What to work on: A faithful copy of the whole listing is required.
===== The data =====
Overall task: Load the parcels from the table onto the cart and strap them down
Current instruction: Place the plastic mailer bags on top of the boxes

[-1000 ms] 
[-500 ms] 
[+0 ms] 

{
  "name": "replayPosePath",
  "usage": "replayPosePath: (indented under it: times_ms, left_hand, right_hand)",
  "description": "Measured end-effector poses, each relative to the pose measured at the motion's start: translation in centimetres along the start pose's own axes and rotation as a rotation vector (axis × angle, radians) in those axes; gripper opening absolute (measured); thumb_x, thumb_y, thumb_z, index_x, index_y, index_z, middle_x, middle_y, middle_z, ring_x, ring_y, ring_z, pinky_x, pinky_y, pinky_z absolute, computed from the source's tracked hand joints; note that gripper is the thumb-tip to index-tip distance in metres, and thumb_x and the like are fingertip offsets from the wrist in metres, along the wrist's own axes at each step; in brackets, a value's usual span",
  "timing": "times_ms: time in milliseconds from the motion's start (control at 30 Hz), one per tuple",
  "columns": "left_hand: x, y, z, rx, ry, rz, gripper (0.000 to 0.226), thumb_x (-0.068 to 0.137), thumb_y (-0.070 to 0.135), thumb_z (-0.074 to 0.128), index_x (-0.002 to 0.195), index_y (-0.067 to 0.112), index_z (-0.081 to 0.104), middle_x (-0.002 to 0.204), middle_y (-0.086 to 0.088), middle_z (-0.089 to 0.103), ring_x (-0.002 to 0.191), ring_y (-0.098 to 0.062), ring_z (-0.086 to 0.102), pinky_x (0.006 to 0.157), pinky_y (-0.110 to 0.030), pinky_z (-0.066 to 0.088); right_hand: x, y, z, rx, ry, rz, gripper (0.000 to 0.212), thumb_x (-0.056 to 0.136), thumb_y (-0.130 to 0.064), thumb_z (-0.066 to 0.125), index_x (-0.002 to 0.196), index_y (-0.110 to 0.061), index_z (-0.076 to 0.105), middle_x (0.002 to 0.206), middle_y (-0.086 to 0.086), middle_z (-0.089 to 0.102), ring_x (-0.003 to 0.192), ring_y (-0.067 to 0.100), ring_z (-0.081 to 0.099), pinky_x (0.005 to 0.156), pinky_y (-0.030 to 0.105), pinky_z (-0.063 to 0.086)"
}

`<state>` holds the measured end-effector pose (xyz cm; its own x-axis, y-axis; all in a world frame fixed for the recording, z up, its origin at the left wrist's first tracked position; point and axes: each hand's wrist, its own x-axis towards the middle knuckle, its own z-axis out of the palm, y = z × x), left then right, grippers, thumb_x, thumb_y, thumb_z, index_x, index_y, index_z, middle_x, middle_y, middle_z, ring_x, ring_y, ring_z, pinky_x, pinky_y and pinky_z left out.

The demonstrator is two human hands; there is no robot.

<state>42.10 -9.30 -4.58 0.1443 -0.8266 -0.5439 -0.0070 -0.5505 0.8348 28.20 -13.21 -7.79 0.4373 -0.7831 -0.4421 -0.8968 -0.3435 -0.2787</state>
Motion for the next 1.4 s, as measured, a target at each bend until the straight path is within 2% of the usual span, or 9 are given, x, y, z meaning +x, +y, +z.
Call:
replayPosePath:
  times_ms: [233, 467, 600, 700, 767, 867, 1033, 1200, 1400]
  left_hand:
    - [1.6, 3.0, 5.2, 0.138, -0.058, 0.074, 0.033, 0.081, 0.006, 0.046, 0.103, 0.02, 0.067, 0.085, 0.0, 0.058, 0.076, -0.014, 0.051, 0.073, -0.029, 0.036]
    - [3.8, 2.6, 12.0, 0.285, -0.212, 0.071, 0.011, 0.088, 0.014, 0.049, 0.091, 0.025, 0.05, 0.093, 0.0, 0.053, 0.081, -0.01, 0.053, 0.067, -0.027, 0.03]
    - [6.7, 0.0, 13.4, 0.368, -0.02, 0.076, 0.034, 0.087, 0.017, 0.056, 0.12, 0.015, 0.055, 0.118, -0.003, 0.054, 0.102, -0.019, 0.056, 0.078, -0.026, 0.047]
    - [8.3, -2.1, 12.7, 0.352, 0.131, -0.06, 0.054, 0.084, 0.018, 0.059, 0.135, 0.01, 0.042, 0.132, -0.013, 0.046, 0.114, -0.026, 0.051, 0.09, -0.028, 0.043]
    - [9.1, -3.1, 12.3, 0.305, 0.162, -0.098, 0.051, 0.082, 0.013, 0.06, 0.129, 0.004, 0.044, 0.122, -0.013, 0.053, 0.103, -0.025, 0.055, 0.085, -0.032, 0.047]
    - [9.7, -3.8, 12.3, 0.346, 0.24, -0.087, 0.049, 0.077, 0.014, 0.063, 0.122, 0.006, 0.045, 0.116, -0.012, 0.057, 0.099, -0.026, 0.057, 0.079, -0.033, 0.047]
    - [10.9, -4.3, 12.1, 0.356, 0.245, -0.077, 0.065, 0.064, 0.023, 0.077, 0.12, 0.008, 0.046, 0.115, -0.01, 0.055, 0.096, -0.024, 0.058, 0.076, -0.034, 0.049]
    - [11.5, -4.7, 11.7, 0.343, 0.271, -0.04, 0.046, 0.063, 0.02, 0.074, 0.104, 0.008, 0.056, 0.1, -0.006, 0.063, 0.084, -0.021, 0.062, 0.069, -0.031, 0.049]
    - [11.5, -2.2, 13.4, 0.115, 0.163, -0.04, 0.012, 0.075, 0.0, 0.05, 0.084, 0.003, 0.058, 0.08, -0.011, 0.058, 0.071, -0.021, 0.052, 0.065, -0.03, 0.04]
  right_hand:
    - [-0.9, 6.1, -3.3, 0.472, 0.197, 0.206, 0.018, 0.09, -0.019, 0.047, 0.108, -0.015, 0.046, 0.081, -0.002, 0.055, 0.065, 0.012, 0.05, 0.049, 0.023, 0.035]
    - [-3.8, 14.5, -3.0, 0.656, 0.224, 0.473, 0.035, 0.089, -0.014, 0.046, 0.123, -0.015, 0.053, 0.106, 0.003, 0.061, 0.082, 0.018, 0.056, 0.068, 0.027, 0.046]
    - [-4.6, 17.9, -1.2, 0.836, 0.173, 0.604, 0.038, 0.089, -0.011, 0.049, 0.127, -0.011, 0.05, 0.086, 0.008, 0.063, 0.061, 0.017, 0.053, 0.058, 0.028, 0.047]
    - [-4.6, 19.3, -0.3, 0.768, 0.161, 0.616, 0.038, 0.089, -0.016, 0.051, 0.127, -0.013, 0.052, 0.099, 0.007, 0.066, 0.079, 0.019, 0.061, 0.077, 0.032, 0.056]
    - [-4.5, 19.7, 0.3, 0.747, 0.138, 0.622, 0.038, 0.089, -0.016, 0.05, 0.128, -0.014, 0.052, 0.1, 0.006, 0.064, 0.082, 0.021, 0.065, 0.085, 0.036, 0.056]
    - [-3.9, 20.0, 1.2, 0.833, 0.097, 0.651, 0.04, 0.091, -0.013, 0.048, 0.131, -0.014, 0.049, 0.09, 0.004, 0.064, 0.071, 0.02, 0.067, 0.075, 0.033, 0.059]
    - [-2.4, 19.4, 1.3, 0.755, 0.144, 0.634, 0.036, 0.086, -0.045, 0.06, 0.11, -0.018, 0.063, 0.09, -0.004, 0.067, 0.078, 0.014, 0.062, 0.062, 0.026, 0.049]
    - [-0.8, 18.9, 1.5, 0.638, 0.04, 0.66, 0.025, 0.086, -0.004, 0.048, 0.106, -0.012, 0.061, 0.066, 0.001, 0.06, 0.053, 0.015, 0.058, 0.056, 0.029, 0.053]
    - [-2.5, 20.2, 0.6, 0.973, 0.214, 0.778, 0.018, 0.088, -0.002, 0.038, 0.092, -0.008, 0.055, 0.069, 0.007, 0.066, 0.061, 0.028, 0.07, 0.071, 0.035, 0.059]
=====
Exercise answer:
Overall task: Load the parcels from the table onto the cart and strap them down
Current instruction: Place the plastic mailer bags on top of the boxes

[-1000 ms] 
[-500 ms] 
[+0 ms] 

{
  "name": "replayPosePath",
  "usage": "replayPosePath: (indented under it: times_ms, left_hand, right_hand)",
  "description": "Measured end-effector poses, each relative to the pose measured at the motion's start: translation in centimetres along the start pose's own axes and rotation as a rotation vector (axis × angle, radians) in those axes; gripper opening absolute (measured); thumb_x, thumb_y, thumb_z, index_x, index_y, index_z, middle_x, middle_y, middle_z, ring_x, ring_y, ring_z, pinky_x, pinky_y, pinky_z absolute, computed from the source's tracked hand joints; note that gripper is the thumb-tip to index-tip distance in metres, and thumb_x and the like are fingertip offsets from the wrist in metres, along the wrist's own axes at each step; in brackets, a value's usual span",
  "timing": "times_ms: time in milliseconds from the motion's start (control at 30 Hz), one per tuple",
  "columns": "left_hand: x, y, z, rx, ry, rz, gripper (0.000 to 0.226), thumb_x (-0.068 to 0.137), thumb_y (-0.070 to 0.135), thumb_z (-0.074 to 0.128), index_x (-0.002 to 0.195), index_y (-0.067 to 0.112), index_z (-0.081 to 0.104), middle_x (-0.002 to 0.204), middle_y (-0.086 to 0.088), middle_z (-0.089 to 0.103), ring_x (-0.002 to 0.191), ring_y (-0.098 to 0.062), ring_z (-0.086 to 0.102), pinky_x (0.006 to 0.157), pinky_y (-0.110 to 0.030), pinky_z (-0.066 to 0.088); right_hand: x, y, z, rx, ry, rz, gripper (0.000 to 0.212), thumb_x (-0.056 to 0.136), thumb_y (-0.130 to 0.064), thumb_z (-0.066 to 0.125), index_x (-0.002 to 0.196), index_y (-0.110 to 0.061), index_z (-0.076 to 0.105), middle_x (0.002 to 0.206), middle_y (-0.086 to 0.086), middle_z (-0.089 to 0.102), ring_x (-0.003 to 0.192), ring_y (-0.067 to 0.100), ring_z (-0.081 to 0.099), pinky_x (0.005 to 0.156), pinky_y (-0.030 to 0.105), pinky_z (-0.063 to 0.086)"
}

`<state>` holds the measured end-effector pose (xyz cm; its own x-axis, y-axis; all in a world frame fixed for the recording, z up, its origin at the left wrist's first tracked position; point and axes: each hand's wrist, its own x-axis towards the middle knuckle, its own z-axis out of the palm, y = z × x), left then right, grippers, thumb_x, thumb_y, thumb_z, index_x, index_y, index_z, middle_x, middle_y, middle_z, ring_x, ring_y, ring_z, pinky_x, pinky_y and pinky_z left out.

The demonstrator is two human hands; there is no robot.

<state>42.10 -9.30 -4.58 0.1443 -0.8266 -0.5439 -0.0070 -0.5505 0.8348 28.20 -13.21 -7.79 0.4373 -0.7831 -0.4421 -0.8968 -0.3435 -0.2787</state>
Motion for the next 1.4 s, as measured, a target at each bend until the straight path is within 2% of the usual span, or 9 are given, x, y, z meaning +x, +y, +z.
Call:
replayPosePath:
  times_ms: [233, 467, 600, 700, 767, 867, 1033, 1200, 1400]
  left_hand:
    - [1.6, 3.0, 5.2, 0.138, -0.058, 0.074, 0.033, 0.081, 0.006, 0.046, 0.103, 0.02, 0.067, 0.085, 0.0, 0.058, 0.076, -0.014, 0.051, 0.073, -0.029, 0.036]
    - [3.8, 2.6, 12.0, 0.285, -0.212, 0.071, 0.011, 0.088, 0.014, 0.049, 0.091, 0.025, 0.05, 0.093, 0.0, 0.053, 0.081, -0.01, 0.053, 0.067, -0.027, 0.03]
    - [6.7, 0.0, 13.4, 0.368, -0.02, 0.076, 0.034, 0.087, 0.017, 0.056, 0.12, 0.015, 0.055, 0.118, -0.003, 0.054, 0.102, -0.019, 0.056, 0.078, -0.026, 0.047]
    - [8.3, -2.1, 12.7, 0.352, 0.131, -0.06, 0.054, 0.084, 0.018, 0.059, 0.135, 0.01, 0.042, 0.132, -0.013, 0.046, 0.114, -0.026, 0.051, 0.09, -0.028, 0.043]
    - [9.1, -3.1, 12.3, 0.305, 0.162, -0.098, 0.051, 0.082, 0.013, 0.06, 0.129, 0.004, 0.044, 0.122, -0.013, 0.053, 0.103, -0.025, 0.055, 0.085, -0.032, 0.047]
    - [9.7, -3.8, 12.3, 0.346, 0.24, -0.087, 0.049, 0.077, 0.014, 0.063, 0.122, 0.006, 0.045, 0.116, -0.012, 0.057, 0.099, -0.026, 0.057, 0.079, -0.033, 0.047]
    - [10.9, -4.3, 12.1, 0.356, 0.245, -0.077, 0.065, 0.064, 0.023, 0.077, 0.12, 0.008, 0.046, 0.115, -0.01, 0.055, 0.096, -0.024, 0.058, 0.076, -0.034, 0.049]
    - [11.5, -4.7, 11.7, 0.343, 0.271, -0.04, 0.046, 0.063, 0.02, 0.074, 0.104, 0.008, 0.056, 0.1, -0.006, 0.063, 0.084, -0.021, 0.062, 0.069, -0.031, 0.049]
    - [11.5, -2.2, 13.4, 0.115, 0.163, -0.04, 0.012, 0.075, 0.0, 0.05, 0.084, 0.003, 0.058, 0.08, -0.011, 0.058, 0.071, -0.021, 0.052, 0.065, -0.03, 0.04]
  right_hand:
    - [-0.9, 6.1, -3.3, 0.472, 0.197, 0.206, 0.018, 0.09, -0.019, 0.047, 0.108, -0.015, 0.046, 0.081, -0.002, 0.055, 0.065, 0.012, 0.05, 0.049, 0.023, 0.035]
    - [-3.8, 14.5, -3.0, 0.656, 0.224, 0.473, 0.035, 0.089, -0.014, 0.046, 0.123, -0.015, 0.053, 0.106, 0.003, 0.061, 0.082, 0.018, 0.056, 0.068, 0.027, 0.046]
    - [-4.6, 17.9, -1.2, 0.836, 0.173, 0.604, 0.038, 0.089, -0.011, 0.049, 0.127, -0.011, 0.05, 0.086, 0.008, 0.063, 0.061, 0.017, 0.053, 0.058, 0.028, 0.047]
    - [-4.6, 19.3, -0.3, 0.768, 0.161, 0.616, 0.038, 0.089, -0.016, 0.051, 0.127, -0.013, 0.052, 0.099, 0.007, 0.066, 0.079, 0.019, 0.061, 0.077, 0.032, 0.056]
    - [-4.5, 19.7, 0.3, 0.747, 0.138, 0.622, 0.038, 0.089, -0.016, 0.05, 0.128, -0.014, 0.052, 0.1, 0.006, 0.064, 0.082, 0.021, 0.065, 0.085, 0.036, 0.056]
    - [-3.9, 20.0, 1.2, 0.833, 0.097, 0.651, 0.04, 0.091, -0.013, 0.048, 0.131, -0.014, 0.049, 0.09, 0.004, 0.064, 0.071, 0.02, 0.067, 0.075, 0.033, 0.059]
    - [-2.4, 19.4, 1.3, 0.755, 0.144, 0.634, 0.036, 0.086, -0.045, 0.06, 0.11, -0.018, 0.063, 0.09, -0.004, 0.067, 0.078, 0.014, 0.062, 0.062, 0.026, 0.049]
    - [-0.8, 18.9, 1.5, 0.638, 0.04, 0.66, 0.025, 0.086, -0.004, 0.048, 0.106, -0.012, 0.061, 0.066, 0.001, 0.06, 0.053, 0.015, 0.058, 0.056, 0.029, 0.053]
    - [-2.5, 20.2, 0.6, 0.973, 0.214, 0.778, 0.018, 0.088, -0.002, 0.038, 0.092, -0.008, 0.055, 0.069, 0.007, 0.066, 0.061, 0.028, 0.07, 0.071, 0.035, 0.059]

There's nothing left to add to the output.